Die Göttinger Grünen haben sich der Kritik angeschlossen und halten Broistedts Kostenschätzung für „unlauter“. Angesichts der verschwiegenen Förderungen „schrumpft das Kostengespenst schnell auf ein Viertel“, sagt Susanne Stobbe, Fraktionsvorsitzende im Stadtrat. „Wenn notwendige Maßnahmen von einer breiten Masse Göt­tin­ge­r*in­nen gewollt und getragen werden, dann sollten wir uns als Politik, Verwaltung und Verwaltungsspitze unbedingt darüber freuen, anstatt sie im Vorfeld schon auf diese Weise zu demontieren.“

Am Montag dann reagierte Broistedt mit einer „Gegendarstellung“ auf die Kritik. „Die Ermittlung zu den Kosten der beiden Bürgerentscheide erfolgte 2023 auf der Grundlage einer seriösen und realistischen Kostenschätzung, die die Kosten transparent darlegt.“ So müssten die Kostenschätzungen unabhängig voneinander berechnet werden, da beide Entscheide unabhängig voneinander zur Wahl stünden. Auch die 15-prozentige Inflation sei korrekt kalkuliert. „Fakt ist, dass die Baupreise durch den Ukrainekrieg, Lieferengpässe und den Fachkräftemangel in den letzten zwei Jahren überproportional – und auch über die Verbraucherpreissteigerung hinaus – gestiegen sind und auch weiter steigen werden.“ Demgegenüber ließen sich Fördermittel nicht im Voraus kalkulieren: „Angesichts der Haushaltslage der Bundesregierung ist es unsicher, auf üppige Fördermittel zu setzen.“ Im Übrigen nehme die Stadt schon jetzt die Verkehrswende ernst und betreibe eine entsprechende Verkehrspolitik.
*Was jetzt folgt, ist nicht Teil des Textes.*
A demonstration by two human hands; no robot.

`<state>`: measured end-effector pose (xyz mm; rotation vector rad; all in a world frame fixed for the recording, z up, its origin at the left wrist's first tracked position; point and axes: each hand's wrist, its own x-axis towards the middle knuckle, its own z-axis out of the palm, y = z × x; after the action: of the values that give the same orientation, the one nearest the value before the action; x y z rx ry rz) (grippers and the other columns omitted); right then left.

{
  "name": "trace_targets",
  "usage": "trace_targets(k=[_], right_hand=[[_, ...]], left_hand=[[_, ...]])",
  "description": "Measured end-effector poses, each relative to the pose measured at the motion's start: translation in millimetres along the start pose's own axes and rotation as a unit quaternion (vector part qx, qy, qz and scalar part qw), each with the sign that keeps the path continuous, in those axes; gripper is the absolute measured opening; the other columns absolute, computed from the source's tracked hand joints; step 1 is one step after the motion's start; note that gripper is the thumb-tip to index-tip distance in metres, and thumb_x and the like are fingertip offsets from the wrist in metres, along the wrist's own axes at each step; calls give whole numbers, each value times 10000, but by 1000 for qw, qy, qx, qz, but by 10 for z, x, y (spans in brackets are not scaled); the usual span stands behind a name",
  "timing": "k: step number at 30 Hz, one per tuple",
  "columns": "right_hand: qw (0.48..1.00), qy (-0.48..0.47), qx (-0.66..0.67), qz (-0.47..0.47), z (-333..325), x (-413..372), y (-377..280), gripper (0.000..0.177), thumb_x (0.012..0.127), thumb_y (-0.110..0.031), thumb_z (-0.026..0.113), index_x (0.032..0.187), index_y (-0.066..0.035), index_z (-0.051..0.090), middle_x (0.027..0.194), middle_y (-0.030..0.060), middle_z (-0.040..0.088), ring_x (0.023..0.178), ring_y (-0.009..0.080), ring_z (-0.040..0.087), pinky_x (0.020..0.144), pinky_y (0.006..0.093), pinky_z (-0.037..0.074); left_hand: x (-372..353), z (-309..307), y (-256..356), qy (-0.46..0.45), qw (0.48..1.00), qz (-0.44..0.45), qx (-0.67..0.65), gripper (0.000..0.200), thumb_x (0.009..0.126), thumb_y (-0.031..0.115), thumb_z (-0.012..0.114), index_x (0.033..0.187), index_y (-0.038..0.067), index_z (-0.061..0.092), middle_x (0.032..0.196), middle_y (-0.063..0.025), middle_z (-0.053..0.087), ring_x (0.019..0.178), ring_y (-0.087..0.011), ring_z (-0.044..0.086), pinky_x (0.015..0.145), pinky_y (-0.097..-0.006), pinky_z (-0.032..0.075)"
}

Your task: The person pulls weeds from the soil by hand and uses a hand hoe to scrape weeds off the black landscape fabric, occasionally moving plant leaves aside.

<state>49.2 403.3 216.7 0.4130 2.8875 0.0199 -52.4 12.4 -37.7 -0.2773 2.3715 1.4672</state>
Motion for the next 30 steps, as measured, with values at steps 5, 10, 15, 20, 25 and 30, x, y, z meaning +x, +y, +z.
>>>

Die Ak­ti­vis­t:in­nen hatten die städtische Kostenschätzung überprüft und waren auf grobe Rechenfehler gestoßen

Die Positionen der Oberbürgermeisterin bezeichnet Martin Hulpke-­Wette mittlerweile als „Fake News“. Die Initiative hatte die städtische Kostenschätzung überprüft und war auf grobe Rechenfehler gestoßen, die aber bislang nicht korrigiert worden seien. In einem Fall gehe es um ein Radverkehrsvorhaben, bei dem die Stadt die Inflation doppelt berechnet habe und damit um mehrere Millionen Euro zu viel kalkuliert habe. „Wir hingegen haben das solide durchgerechnet: Es geht bei Weitem nicht um 100 Millionen Euro, sondern um etwa 25 Millionen Euro – und das verteilt auf sechs Jahre“, sagt Hulpke-Wette.

Damit sie die Stadt zur Umsetzung verpflichten, müssen die Mehrheit und mindestens 20 Prozent der wahlberechtigten Göt­tin­ge­r:in­nen am 9. Juni für die beiden Entscheide stimmen.